REQUIREMENT
Below is a listing. Gather each line of it that contains "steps".

STORED DATA Block Start

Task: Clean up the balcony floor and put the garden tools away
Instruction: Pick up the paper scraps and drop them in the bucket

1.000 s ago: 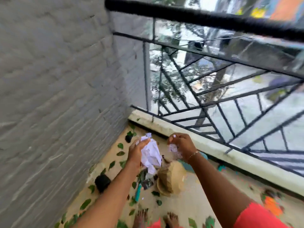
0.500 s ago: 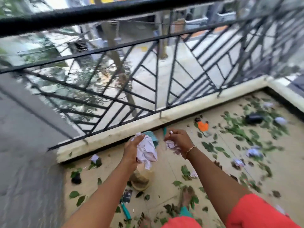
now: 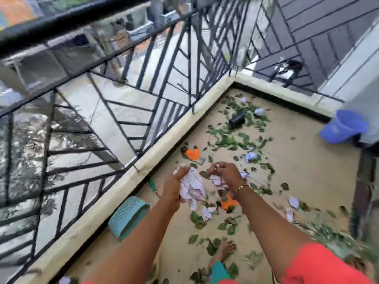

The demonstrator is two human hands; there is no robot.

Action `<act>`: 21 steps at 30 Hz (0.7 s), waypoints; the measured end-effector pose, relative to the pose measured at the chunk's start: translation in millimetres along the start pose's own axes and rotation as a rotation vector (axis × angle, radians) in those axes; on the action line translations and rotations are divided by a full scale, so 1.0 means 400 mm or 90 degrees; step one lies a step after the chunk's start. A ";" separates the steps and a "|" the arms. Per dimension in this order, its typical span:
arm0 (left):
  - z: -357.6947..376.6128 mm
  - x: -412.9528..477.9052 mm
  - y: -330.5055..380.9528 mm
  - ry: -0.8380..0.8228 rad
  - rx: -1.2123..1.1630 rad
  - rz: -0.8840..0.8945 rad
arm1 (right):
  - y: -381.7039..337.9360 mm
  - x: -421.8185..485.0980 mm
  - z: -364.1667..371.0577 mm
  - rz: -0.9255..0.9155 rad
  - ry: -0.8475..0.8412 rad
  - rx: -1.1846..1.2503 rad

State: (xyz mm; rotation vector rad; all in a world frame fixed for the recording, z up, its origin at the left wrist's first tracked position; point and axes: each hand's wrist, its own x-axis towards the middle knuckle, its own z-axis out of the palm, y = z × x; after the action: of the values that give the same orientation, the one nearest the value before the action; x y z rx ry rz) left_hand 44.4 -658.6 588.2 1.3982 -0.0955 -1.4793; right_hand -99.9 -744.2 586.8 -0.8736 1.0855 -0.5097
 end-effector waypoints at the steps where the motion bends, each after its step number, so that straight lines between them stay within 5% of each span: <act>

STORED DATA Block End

EXPECTED ANSWER
Action `<act>`: 21 steps at 30 Hz (0.7 s), waypoints; the measured end-effector pose, relative to the pose measured at the chunk's start: translation in millimetres along the start pose's own axes and rotation as a rotation vector (axis × angle, radians) in those axes; on the action line translations and rotations are divided by a full scale, so 1.0 means 400 mm or 90 degrees; step one lies a step after the chunk's start. A ";" separates the steps and a "|" the arms. Per dimension in this order, its typical span:
 end-effector waypoints at the steps where the motion bends, each after its step number, so that straight lines between them stay within 5% of each span: <act>

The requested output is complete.